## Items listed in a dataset
______________________________
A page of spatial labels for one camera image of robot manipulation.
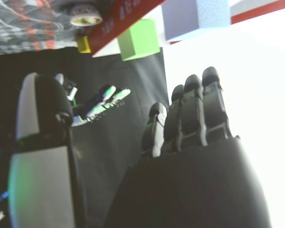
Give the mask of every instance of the gray and orange patterned cloth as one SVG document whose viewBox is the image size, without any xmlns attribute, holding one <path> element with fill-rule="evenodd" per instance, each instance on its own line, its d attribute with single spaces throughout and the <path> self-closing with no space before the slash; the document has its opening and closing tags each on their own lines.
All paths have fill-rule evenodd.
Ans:
<svg viewBox="0 0 285 228">
<path fill-rule="evenodd" d="M 78 27 L 64 5 L 79 0 L 0 0 L 0 55 L 75 47 Z M 111 0 L 91 0 L 109 5 Z"/>
</svg>

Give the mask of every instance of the green block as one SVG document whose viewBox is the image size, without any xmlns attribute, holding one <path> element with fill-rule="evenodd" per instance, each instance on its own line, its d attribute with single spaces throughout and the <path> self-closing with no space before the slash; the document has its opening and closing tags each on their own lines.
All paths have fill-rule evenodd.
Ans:
<svg viewBox="0 0 285 228">
<path fill-rule="evenodd" d="M 117 39 L 123 61 L 160 52 L 155 23 L 150 19 L 136 22 Z"/>
</svg>

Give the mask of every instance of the black curtain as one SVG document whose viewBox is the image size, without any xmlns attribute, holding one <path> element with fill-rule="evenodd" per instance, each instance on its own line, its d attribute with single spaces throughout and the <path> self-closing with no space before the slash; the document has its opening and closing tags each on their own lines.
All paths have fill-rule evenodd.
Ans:
<svg viewBox="0 0 285 228">
<path fill-rule="evenodd" d="M 0 56 L 0 121 L 14 133 L 16 106 L 25 75 L 63 73 L 77 83 L 78 103 L 105 84 L 127 87 L 125 106 L 108 110 L 97 122 L 73 128 L 74 149 L 84 182 L 86 217 L 101 227 L 128 166 L 141 152 L 141 137 L 155 102 L 168 107 L 162 52 L 123 62 L 120 55 L 92 58 L 76 48 Z M 7 172 L 2 172 L 1 180 Z"/>
</svg>

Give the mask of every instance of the yellow block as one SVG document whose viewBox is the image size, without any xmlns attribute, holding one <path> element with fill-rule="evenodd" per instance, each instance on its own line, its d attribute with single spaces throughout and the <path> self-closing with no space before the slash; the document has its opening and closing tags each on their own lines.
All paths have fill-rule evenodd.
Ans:
<svg viewBox="0 0 285 228">
<path fill-rule="evenodd" d="M 76 41 L 77 41 L 78 51 L 80 53 L 91 53 L 91 49 L 87 41 L 87 36 L 77 38 Z"/>
</svg>

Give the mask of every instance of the roll of tape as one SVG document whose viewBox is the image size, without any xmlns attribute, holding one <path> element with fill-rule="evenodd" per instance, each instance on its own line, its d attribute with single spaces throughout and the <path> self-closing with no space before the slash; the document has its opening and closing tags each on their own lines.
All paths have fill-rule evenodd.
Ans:
<svg viewBox="0 0 285 228">
<path fill-rule="evenodd" d="M 71 9 L 71 24 L 75 26 L 93 26 L 103 21 L 96 7 L 89 4 L 76 5 Z"/>
</svg>
______________________________
## Task brief
Each line above should be written out again exactly, without any image.

## Task response
A page of spatial labels for one camera image of robot manipulation.
Give the mask of every instance of the gray and orange patterned cloth as one SVG document whose viewBox is the image size, without any xmlns attribute, holding one <path> element with fill-rule="evenodd" per instance, each instance on its own line, its d attribute with single spaces throughout and the <path> self-closing with no space before the slash; the document has its opening and closing tags each on their own lines.
All paths have fill-rule evenodd.
Ans:
<svg viewBox="0 0 285 228">
<path fill-rule="evenodd" d="M 78 27 L 64 5 L 79 0 L 0 0 L 0 55 L 75 47 Z M 111 0 L 91 0 L 109 5 Z"/>
</svg>

Give the mask of every instance of the green block as one SVG document whose viewBox is the image size, without any xmlns attribute, holding one <path> element with fill-rule="evenodd" per instance, each instance on its own line, its d attribute with single spaces throughout and the <path> self-closing with no space before the slash; the document has its opening and closing tags each on their own lines.
All paths have fill-rule evenodd.
Ans:
<svg viewBox="0 0 285 228">
<path fill-rule="evenodd" d="M 117 39 L 123 61 L 160 52 L 155 23 L 150 19 L 136 22 Z"/>
</svg>

Give the mask of every instance of the black curtain as one SVG document whose viewBox is the image size, without any xmlns attribute, holding one <path> element with fill-rule="evenodd" per instance, each instance on its own line, its d attribute with single spaces throughout and the <path> self-closing with no space before the slash; the document has its opening and closing tags each on their own lines.
All paths have fill-rule evenodd.
Ans:
<svg viewBox="0 0 285 228">
<path fill-rule="evenodd" d="M 0 56 L 0 121 L 14 133 L 16 106 L 25 75 L 63 73 L 77 83 L 78 103 L 105 84 L 127 87 L 125 106 L 108 110 L 97 122 L 73 128 L 74 149 L 84 182 L 86 217 L 101 227 L 128 166 L 141 152 L 141 137 L 155 102 L 168 107 L 162 52 L 123 62 L 120 55 L 92 58 L 76 48 Z M 7 172 L 2 172 L 1 180 Z"/>
</svg>

Give the mask of every instance of the yellow block as one SVG document whose viewBox is the image size, without any xmlns attribute, holding one <path> element with fill-rule="evenodd" per instance, each instance on its own line, its d attribute with single spaces throughout and the <path> self-closing with no space before the slash; the document has its opening and closing tags each on their own lines.
All paths have fill-rule evenodd.
Ans:
<svg viewBox="0 0 285 228">
<path fill-rule="evenodd" d="M 76 41 L 77 41 L 78 51 L 80 53 L 91 53 L 91 49 L 87 41 L 87 36 L 77 38 Z"/>
</svg>

Give the mask of every instance of the roll of tape as one SVG document whose viewBox is the image size, without any xmlns attribute, holding one <path> element with fill-rule="evenodd" per instance, each instance on its own line, its d attribute with single spaces throughout and the <path> self-closing with no space before the slash; the document has its opening and closing tags each on their own lines.
All paths have fill-rule evenodd.
Ans:
<svg viewBox="0 0 285 228">
<path fill-rule="evenodd" d="M 71 9 L 71 24 L 75 26 L 93 26 L 103 21 L 96 7 L 89 4 L 76 5 Z"/>
</svg>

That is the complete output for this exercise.